## WORK ORDER
Would you restate word for word the lines of the listing, beginning at the first and ending with the line that holds "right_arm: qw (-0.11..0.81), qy"?

## DATA EXCERPT
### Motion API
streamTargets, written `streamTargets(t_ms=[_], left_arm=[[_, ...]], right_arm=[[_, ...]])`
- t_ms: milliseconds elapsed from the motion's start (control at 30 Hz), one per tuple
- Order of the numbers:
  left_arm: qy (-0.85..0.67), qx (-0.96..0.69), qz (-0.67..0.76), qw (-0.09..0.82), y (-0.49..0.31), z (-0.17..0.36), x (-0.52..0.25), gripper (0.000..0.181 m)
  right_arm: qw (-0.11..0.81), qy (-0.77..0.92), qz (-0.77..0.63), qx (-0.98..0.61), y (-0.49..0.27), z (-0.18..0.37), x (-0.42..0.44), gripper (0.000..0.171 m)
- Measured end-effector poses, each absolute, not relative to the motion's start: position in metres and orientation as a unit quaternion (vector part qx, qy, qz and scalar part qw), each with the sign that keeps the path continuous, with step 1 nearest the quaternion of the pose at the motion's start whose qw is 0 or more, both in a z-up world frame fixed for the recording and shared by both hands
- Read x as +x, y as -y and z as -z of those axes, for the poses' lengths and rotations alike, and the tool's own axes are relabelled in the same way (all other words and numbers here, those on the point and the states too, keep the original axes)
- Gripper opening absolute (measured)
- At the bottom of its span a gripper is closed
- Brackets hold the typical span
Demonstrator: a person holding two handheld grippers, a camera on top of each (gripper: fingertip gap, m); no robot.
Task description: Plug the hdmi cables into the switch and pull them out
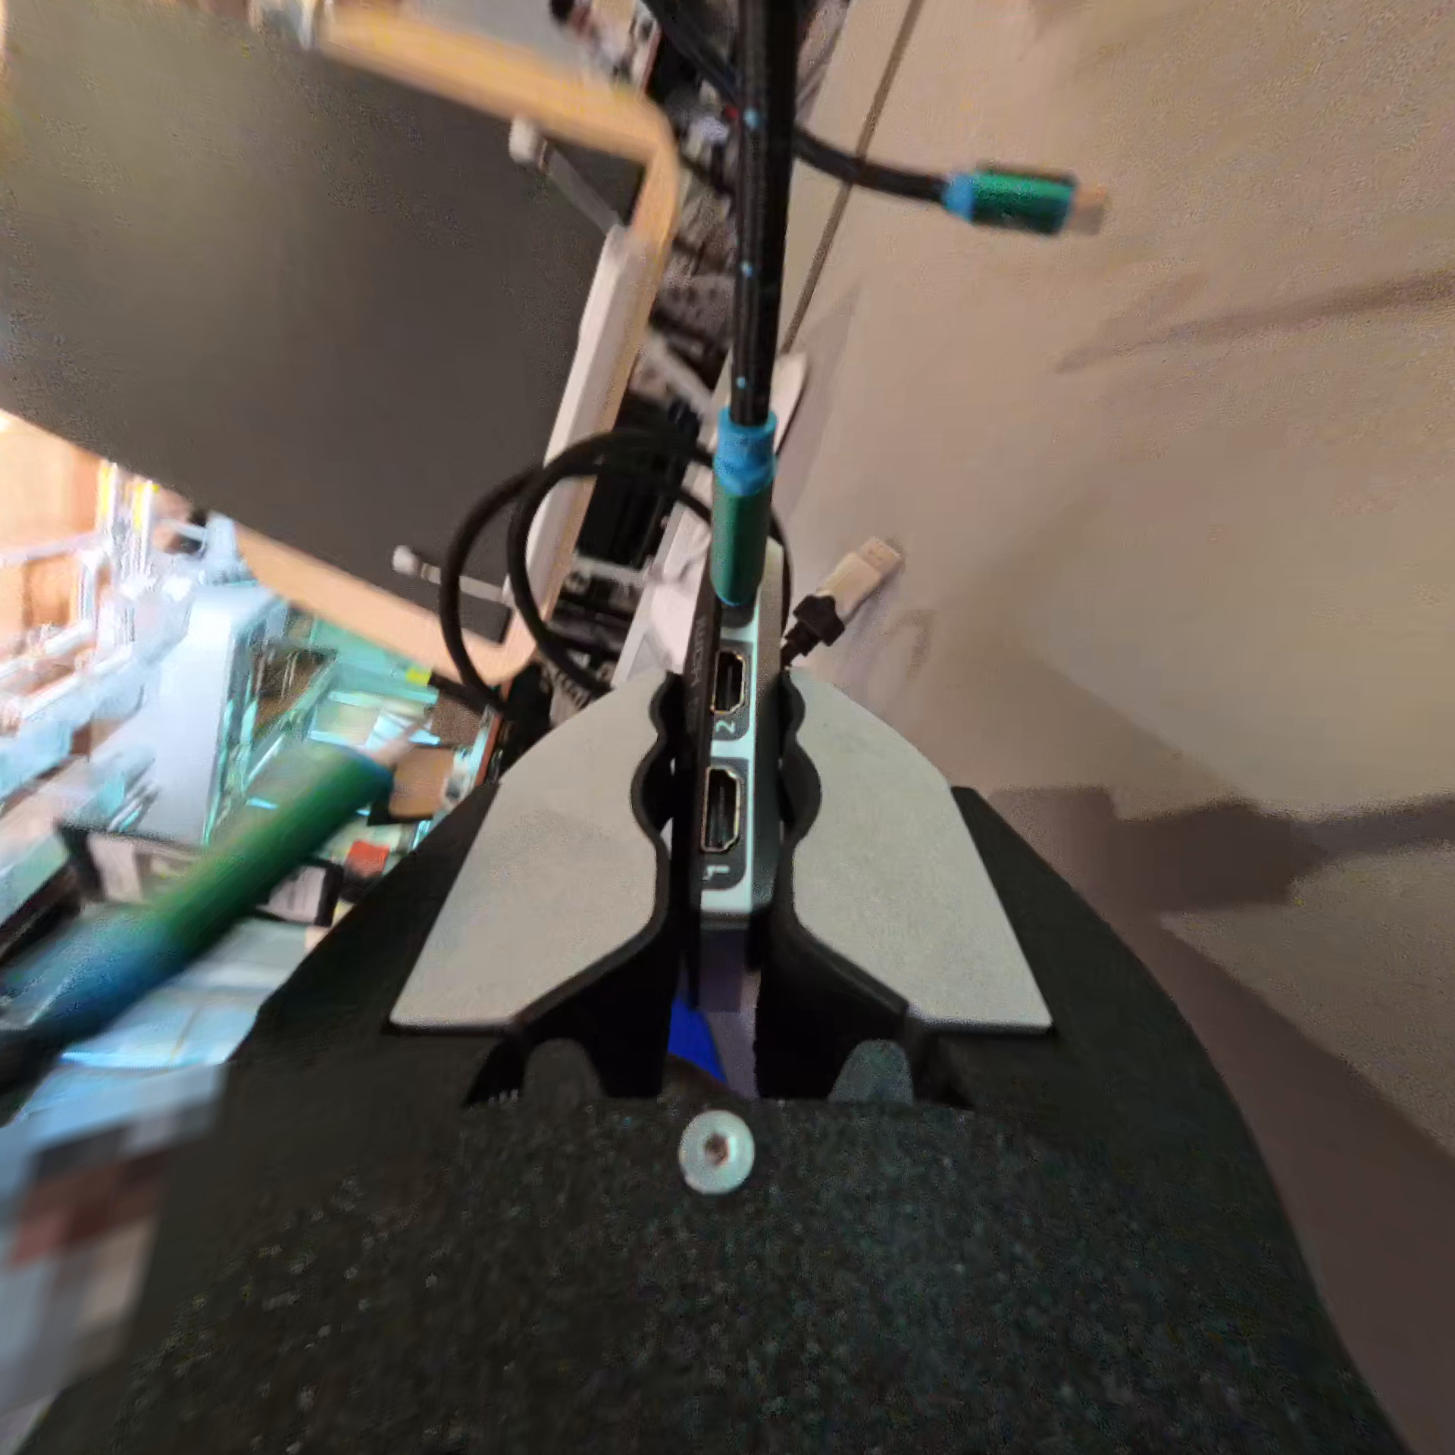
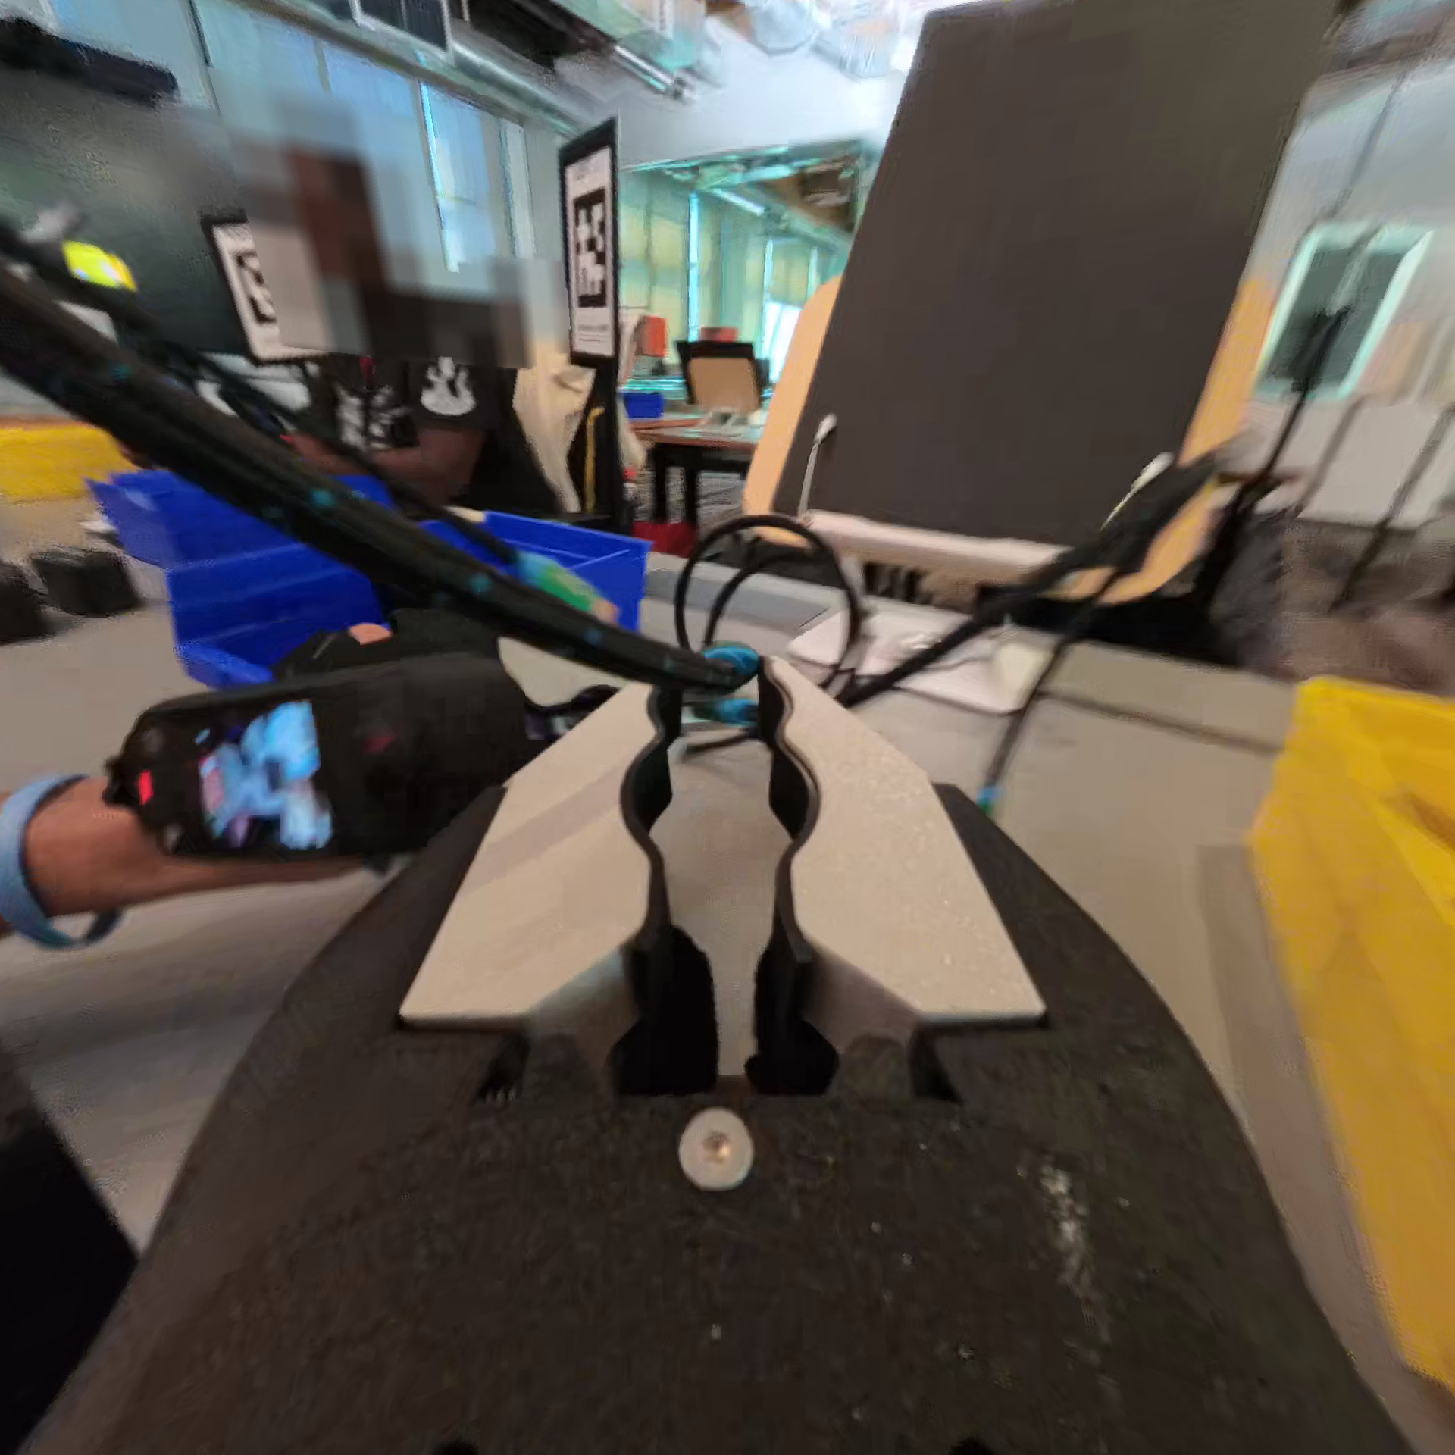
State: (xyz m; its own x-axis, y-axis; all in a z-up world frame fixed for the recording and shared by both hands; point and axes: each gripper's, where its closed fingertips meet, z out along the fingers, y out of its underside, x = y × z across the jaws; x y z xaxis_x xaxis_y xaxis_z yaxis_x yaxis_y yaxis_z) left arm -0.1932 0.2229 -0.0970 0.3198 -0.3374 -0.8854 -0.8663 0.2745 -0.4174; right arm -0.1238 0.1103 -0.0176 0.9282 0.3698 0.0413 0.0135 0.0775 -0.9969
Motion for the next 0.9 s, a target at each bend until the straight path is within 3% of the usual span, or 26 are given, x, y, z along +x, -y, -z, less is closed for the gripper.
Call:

## RESULT
### Motion API
streamTargets, written `streamTargets(t_ms=[_], left_arm=[[_, ...]], right_arm=[[_, ...]])`
- t_ms: milliseconds elapsed from the motion's start (control at 30 Hz), one per tuple
- Order of the numbers:
  left_arm: qy (-0.85..0.67), qx (-0.96..0.69), qz (-0.67..0.76), qw (-0.09..0.82), y (-0.49..0.31), z (-0.17..0.36), x (-0.52..0.25), gripper (0.000..0.181 m)
  right_arm: qw (-0.11..0.81), qy (-0.77..0.92), qz (-0.77..0.63), qx (-0.98..0.61), y (-0.49..0.27), z (-0.18..0.37), x (-0.42..0.44), gripper (0.000..0.171 m)

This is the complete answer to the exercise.